Religion and evidence

From: Kate Distin (
Date: Tue 17 Jan 2006 - 15:06:13 GMT

  • Next message: Chris Taylor: "Re: Religion and evidence"

    Chris Taylor wrote:
    > It started with my being slightly alarmed by the text of the mass (once
    > I stopped chanting and listened): Sort of like the icky feeling when one
    > hears the root of most common nursery rhymes kids recite, which are
    > mostly quite unpleasant (the rhymes not the kids). Narcissism (no other
    > gods, and keep the praise coming) not that I knew the word at the time,
    > vampirism and cannibalism (transubstantiated or not), the presence of an
    > altar with its associations (how very OT). Then I was probably like most
    > in that I saw a lot of 'evil' as I watched more news. The death knell
    > came with things like the mistranslations in the bible, the range of
    > qualitatively different faiths and of course science. Evolutionary
    > biology (my thing once upon a time) has a history that starts with
    > clerics and ends with loads of atheists :D
    > Anyway I wonder what confirmed and sustains your faith in the face of
    > what made me so very different in outlook? This is by definition
    > probably quite personal but if you can sanitise it I'd feel privileged
    > to hear it as you are clearly in possesion of well-developed critical
    > faculties.
    > Btw I didn't misunderstand I don't think, but I was already building up
    > a nice head of steam and so wasn't so clear myself: I am genuinely
    > intrigued by what gets under the wire as not absolute (objective
    > scientific) proof in the sense of God on TV saying 'Chris start saying I
    > rock or you're in for an eternity of fire boyo' but yet is more than gut
    > conviction or a response to the possibility of god? I'm repeating the
    > above request essentially.
    > Cheers, Chris.

    As a result of my investigations into Christianity, atheism and other world religions I became convinced that a lot of what I believed were good arguments against Christianity were in fact good arguments against things that have nothing to do with Christianity. For example I had thought that science disproved religion and then I read thoughtful, intelligent debates amongst people who were Christians, scientists and able to engage in rigorous discussion of the issues that this throws up. And they all seemed to believe in evolution, too.

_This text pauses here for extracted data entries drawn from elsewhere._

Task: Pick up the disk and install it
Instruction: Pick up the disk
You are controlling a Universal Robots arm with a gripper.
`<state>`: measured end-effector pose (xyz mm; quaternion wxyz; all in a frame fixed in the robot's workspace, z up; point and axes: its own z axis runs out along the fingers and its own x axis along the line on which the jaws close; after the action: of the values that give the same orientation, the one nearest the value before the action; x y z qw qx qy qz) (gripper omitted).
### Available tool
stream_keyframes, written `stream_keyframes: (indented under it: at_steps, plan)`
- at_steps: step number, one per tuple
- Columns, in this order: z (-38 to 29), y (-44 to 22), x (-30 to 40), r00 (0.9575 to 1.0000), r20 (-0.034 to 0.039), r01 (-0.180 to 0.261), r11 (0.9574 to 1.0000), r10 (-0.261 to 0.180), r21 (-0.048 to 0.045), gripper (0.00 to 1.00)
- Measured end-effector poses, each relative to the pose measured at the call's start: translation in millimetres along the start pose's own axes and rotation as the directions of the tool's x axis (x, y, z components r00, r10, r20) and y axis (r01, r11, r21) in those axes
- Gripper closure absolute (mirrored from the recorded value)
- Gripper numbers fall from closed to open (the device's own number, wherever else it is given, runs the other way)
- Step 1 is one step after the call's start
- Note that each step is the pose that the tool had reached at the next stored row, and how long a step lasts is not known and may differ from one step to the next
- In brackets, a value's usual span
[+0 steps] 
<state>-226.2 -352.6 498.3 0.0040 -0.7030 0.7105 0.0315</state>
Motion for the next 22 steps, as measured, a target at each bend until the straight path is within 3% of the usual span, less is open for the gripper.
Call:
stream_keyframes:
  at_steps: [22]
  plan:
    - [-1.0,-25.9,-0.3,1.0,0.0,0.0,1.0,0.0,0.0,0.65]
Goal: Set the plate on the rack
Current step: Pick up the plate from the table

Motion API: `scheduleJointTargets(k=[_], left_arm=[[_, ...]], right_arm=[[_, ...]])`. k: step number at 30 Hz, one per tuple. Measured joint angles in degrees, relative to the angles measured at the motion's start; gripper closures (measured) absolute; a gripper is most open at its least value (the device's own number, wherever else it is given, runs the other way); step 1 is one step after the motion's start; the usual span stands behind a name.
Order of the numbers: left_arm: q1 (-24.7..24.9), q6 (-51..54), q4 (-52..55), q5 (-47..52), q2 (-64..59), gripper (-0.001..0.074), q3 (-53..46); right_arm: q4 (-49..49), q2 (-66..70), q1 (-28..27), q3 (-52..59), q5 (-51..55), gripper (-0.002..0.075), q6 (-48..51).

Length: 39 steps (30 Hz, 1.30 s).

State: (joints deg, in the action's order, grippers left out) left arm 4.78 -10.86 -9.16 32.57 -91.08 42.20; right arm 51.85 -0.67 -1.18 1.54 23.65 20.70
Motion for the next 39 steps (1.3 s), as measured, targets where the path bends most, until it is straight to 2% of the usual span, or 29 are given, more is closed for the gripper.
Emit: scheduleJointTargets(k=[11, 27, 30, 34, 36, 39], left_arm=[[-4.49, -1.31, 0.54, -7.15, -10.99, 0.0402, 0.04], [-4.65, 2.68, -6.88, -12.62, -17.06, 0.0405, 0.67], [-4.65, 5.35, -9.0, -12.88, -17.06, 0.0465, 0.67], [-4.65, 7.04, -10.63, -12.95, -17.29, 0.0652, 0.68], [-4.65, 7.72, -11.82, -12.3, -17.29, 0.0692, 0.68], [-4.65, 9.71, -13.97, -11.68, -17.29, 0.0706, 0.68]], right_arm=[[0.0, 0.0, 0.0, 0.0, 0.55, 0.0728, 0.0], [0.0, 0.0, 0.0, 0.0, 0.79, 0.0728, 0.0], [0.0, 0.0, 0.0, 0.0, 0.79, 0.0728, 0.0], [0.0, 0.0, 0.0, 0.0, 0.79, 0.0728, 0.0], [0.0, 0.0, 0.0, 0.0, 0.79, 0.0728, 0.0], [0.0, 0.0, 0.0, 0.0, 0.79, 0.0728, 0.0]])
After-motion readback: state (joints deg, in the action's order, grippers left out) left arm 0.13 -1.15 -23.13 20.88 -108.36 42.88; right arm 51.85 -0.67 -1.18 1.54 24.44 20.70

    When I began to discover what Christianity actually says it made a lot of sense to me. When I began to put its claims to the test they held water. When I made changes to my life in accordance with those claims my life got a whole lot better, in lots of ways. People who knew nothing about my changed outlook commented on the difference in me.

    Most of all, the best explanation of what happened when I prayed seemed to be that I was really in some sort of communication with a loving God.
      At first I was nervous; inevitably unsure about whether I'd jumped down on the wrong side of the fence. I began to avoid awkward conversations. Then I suddenly thought - idiot - if you really believe this is true then asking a few questions isn't going to change it. And if it isn't true: even more of an idiot for leaving the lush grass of atheism on the other side of the fence.

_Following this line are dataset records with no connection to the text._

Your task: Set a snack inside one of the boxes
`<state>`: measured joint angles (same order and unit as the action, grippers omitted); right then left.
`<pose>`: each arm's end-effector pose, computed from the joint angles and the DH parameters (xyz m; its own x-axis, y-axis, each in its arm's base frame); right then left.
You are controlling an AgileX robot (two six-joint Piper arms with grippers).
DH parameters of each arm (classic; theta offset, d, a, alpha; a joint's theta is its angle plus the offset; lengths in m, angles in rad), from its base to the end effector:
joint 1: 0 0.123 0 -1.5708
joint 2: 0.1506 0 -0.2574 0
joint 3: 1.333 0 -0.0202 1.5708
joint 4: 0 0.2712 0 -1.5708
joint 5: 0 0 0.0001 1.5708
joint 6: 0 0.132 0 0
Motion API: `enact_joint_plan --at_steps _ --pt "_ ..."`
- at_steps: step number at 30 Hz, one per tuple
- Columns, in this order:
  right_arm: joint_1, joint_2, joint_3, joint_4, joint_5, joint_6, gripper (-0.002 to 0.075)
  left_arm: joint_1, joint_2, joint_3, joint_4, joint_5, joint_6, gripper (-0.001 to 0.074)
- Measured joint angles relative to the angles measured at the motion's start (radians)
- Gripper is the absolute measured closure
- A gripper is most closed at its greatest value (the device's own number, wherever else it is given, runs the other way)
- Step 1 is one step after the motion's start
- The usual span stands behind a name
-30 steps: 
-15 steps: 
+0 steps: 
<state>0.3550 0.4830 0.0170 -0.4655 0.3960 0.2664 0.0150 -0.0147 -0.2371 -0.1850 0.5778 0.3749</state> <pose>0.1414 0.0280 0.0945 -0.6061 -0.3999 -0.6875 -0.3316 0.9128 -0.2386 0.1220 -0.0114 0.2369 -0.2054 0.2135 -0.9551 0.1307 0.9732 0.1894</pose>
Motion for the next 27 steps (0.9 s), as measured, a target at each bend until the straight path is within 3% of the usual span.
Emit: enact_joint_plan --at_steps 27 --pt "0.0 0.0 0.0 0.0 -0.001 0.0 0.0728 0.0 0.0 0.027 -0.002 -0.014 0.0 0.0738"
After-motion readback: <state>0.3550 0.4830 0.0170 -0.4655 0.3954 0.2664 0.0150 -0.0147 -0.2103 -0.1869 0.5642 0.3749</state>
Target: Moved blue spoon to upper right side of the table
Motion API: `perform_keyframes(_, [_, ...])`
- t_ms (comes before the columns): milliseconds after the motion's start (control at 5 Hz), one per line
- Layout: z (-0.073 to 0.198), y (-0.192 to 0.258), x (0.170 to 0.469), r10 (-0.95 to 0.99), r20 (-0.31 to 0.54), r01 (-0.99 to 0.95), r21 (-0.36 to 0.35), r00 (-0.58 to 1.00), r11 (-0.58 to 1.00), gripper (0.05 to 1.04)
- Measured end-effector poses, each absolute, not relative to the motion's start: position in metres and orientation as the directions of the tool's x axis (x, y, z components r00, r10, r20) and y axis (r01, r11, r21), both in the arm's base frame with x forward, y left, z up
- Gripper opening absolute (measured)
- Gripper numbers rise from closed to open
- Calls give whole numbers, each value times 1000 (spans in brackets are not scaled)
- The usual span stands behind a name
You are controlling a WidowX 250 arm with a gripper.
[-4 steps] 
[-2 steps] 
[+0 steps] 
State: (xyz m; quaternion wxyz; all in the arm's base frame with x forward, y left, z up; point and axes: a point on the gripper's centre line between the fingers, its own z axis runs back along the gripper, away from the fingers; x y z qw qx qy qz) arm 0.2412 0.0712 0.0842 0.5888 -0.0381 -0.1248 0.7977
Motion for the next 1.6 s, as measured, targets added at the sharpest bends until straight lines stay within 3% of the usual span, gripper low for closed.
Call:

    So I really began to grapple with the bits I still found hardest to believe, to grasp, to live with. I'm still grappling with some of them.
      But I didn't come across anything that fell down when I pushed it. When I couldn't see my way out of a situation, and I prayed about it, the way inevitably appeared. And even more remarkably, I cannot tell you how many of the people I love I have prayed for, when they've been in some sort of difficulty; and they haven't known anything about my prayers because frankly not many of them would be interested; and the changes that have happened have been astounding.

    OF COURSE there are a thousand-and-one alternative explanations of the things that I have experienced over the last twelve years. But here's why I believe that my interpretation of events could be valid.

    The ways in which we test religious claims have to be different from the ways in which we test scientific claims. This is because science explains how the natural world works, but religion interprets the meaning of those events. So you and I can be in complete agreement about the events that have happened, but argue over their meaning.

    This applies to any field in which interpretation is necessary. Creative endeavours of all kinds - musical or literary, artistic or cinematic - are argued over endlessly and simply pointing to the picture, watching the film again, or whatever, will not resolve the argument. The same is true of the ways in which we respond to other people. We make inferences about their personalities, from the ways in which they behave, and we often come up with different explanations of the same behaviour.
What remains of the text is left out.